1、報告基因質粒的構建。將目的片段插入到熒光素酶表達的報告基因載體上，如pGL3-basic。

2、轉染細胞。將報告基因質粒和phRL-TK(內參)共轉染細胞，根據需要對細胞進行處理。共轉染時，由于內參具有很強的啟動子，因此報告基因質粒：內參轉染量一般為10:1~50:1。

Luciferase活性測定：

⑴ 初次使用時，配制LAR II，即Firefly luciferase的底物。將LAR II溶解在LAR II buffer中，并分裝-80℃避光保存。

⑵ 加入1X PLB，室溫裂解細胞15 min。

⑶配制Stop&Glo，即Renilla luciferase的底物，能夠終止LAR II的反應。

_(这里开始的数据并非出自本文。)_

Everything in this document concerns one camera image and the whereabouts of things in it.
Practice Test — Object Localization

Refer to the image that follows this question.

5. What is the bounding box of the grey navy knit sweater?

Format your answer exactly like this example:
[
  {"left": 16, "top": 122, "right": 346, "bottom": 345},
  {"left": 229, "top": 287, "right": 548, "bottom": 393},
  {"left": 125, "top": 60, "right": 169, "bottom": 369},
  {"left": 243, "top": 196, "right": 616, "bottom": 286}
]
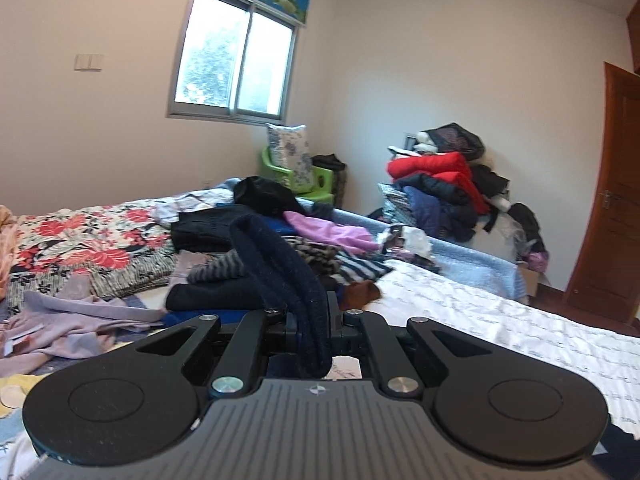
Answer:
[{"left": 230, "top": 214, "right": 332, "bottom": 378}]

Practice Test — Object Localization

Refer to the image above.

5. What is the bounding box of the folded dark clothes stack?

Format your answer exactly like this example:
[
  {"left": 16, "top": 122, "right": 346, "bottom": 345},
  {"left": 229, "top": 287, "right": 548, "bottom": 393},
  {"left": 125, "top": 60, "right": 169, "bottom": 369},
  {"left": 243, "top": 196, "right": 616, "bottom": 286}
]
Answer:
[{"left": 164, "top": 175, "right": 396, "bottom": 326}]

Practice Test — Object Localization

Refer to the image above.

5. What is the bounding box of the dark clothes heap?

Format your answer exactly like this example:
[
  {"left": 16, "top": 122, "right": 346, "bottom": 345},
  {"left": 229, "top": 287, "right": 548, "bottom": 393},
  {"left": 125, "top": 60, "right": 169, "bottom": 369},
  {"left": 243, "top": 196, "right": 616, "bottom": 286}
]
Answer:
[{"left": 378, "top": 122, "right": 550, "bottom": 274}]

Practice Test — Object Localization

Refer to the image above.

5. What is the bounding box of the white plastic bag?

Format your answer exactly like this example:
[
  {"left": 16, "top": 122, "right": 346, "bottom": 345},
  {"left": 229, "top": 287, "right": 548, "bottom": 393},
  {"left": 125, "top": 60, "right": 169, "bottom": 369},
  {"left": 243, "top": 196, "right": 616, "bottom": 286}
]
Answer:
[{"left": 378, "top": 224, "right": 438, "bottom": 272}]

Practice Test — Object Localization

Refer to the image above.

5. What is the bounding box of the light blue quilted blanket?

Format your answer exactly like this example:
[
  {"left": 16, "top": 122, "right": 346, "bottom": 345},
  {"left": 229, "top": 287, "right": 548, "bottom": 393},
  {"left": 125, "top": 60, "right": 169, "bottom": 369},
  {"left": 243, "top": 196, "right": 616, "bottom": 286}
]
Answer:
[{"left": 299, "top": 196, "right": 528, "bottom": 304}]

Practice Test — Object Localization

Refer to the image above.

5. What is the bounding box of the pink purple garment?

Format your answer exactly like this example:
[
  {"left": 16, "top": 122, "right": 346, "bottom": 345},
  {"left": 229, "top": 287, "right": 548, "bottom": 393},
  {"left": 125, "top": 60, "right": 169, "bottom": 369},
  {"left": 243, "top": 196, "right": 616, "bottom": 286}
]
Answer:
[{"left": 283, "top": 211, "right": 380, "bottom": 255}]

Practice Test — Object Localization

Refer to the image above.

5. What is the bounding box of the cardboard box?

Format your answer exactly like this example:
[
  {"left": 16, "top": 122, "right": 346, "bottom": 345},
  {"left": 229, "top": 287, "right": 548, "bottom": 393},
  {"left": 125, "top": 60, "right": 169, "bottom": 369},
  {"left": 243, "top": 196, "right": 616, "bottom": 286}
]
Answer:
[{"left": 518, "top": 261, "right": 539, "bottom": 297}]

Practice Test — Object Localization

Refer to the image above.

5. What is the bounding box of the floral red bedsheet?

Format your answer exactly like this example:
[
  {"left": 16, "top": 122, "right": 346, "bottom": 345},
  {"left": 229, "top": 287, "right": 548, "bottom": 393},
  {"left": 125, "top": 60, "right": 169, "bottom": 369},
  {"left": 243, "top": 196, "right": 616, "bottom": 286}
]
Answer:
[{"left": 6, "top": 200, "right": 176, "bottom": 313}]

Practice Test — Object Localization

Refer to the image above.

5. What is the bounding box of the lavender garment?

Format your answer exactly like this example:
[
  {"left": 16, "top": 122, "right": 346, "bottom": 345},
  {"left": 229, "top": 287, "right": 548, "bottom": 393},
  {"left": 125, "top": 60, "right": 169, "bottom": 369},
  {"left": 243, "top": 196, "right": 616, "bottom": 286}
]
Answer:
[{"left": 1, "top": 275, "right": 167, "bottom": 377}]

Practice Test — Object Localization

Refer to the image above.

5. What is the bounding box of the green plastic chair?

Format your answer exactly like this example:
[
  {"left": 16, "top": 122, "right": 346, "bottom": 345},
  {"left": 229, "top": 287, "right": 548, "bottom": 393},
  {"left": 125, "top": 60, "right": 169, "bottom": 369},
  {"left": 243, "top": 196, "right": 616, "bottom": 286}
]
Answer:
[{"left": 262, "top": 146, "right": 334, "bottom": 205}]

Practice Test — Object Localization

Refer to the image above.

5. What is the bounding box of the black bag on chair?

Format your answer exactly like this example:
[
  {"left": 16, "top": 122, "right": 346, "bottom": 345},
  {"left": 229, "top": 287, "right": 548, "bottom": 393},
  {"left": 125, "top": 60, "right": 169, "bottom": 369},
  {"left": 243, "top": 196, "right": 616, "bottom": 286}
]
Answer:
[{"left": 311, "top": 154, "right": 348, "bottom": 208}]

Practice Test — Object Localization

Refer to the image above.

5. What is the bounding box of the white script-print quilt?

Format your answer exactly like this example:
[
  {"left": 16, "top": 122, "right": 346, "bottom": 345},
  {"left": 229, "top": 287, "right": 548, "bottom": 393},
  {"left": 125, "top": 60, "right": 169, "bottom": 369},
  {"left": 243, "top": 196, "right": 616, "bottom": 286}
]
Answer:
[{"left": 335, "top": 260, "right": 639, "bottom": 437}]

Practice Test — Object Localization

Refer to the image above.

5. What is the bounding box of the red puffer jacket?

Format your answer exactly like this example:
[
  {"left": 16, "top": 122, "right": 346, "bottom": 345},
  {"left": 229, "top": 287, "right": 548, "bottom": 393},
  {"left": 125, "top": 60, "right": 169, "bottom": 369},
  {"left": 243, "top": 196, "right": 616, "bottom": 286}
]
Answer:
[{"left": 386, "top": 152, "right": 489, "bottom": 216}]

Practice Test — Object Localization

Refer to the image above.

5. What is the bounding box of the floral white pillow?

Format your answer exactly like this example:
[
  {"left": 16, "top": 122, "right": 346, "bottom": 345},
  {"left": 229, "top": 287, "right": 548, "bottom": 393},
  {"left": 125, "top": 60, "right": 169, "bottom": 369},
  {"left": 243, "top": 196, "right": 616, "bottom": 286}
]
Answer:
[{"left": 267, "top": 124, "right": 312, "bottom": 174}]

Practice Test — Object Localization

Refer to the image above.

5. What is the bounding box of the brown wooden door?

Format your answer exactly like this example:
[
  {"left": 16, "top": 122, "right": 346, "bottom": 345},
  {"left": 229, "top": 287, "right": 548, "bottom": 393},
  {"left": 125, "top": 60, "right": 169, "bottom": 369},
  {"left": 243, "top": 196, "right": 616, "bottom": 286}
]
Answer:
[{"left": 563, "top": 63, "right": 640, "bottom": 324}]

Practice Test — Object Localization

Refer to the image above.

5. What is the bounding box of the yellow garment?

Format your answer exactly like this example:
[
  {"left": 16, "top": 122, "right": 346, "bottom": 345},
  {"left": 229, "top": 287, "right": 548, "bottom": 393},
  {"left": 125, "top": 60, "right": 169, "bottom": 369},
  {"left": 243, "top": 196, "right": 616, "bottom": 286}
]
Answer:
[{"left": 0, "top": 374, "right": 47, "bottom": 418}]

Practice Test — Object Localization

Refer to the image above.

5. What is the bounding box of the sliding glass window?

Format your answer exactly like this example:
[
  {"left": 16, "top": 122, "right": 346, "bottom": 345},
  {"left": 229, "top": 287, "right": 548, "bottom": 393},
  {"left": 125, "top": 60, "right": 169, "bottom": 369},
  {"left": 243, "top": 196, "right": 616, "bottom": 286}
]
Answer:
[{"left": 167, "top": 0, "right": 298, "bottom": 125}]

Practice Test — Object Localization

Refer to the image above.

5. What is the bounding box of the wall light switch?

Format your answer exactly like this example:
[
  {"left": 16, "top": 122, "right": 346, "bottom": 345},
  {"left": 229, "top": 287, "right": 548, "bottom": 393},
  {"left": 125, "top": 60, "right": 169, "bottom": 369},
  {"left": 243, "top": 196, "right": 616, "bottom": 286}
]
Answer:
[{"left": 74, "top": 53, "right": 104, "bottom": 72}]

⑷ 測定熒光值。向40 ul的LAR II中加入10 ul細胞裂解液，吹打混勻后，檢測讀數，即為Firefly luciferase的值。加入40 ul Stop&Glo，再次讀數，即為Renilla luciferase的值。

⑸ 數據處理。首先計算出每管的Firefly luciferase/Renillaluciferase的比值，再以control組的比值為單位1，即可得到不同處理組的相對luciferase活性，也就是該處理組基因轉錄的調控活性。

實驗注意事項

1、為保證熒光素酶檢測試劑的穩定性可以采取適當分裝后避光保存的方法，以免反復凍融和長時間暴露于室溫。

2、為取得最佳檢測效果，同一批樣品最好保證相同的測定時間，通常為10 s。